Prospectus Supplement No. 4                     Filed Pursuant to Rule 424(b)(3)
(To Prospectus dated October 25, 2000)                    SEC File No. 333-47762

                            310,000 HIGH TIDES/SM/

                                RADIO ONE, INC.
                    6 1/2% CONVERTIBLE PREFERRED SECURITIES
             REMARKETABLE TERM INCOME DEFERRABLE EQUITY SECURITIES
                              (HIGH TIDES)/SM/*
              (Liquidation Amount $1,000 per each HIGH TIDES/SM/)
              Convertible into class D common stock of Radio One.

     All capitalized terms used but not defined herein shall have the meanings
ascribed to them in the Prospectus, dated October 25, 2000, forming a part of
the Registration Statement on Form S-3 (Registration No. 333-47762).  Any cross
references in this Prospectus Supplement refer to portions of the Prospectus.

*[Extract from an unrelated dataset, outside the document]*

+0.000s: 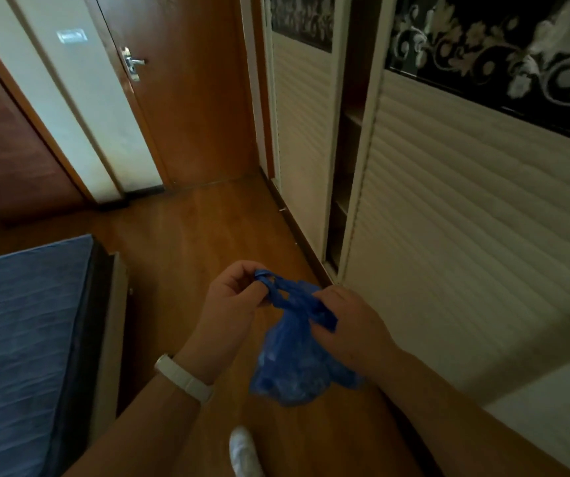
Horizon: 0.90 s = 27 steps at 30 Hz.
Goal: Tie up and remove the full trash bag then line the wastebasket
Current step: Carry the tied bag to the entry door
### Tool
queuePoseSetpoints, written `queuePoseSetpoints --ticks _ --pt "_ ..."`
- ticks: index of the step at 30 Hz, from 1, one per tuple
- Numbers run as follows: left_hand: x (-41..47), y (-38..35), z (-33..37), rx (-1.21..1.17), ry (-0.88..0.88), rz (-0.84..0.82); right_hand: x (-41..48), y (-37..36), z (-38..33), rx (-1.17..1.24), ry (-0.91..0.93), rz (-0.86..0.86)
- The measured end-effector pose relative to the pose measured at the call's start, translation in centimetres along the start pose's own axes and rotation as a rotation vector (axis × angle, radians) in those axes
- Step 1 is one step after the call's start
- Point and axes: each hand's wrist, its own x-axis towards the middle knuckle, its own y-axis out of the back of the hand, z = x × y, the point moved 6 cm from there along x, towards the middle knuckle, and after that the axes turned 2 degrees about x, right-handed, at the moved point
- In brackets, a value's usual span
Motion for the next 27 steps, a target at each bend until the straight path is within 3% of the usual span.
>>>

     The purpose of this Prospectus Supplement is to amend and supplement the
information set forth in the Prospectus regarding the selling holders.  The
following table sets forth the names of additional selling holders and the
amount of HIGH TIDES owned by each selling holder listed below as of
November 14, 2001. Each of the selling holders named below acquired HIGH TIDES
in the amounts reflected in the table below from a selling holder named in the
Prospectus. All information with respect to beneficial ownership has been
furnished to the Company by the respective selling holders. Beneficial ownership
of the HIGH TIDES listed in the table has been determined in accordance with the
applicable rules and regulations promulgated under the Exchange Act.

                                                     Number of
                Selling Holders                     HIGH TIDES

        Credit Suisse First Boston Corporation.....     5,200
        Hamilton Partners Ltd......................     3,000
        Lyxor Master Fund..........................       350
        Prudential Securities Inc..................        67

     Because the selling holders may, pursuant to the Prospectus, offer all or
some portion of the HIGH TIDES and the class D common stock issuable upon
conversion of the HIGH TIDES, no estimate can be given as to the amount of those
securities that will be held by the selling holders upon termination of any such
sales.  In addition, the selling holders identified above and in the Prospectus
may have sold, transferred or otherwise disposed of all or a portion of their
HIGH TIDES since the date on which they provided the information regarding their
HIGH TIDES, in transactions exempt from the registration requirements of the
Securities Act.  See "Plan of Distribution."  Such sales would affect the data
in the table above.

     The Company may from time to time, in accordance with the Registration
Rights Agreement, supplement or amend the Prospectus to reflect the required
information concerning any transferee, pledgee, donee or successor to the
selling holders named in the Prospectus.

     The date of this Prospectus Supplement is November 14, 2001.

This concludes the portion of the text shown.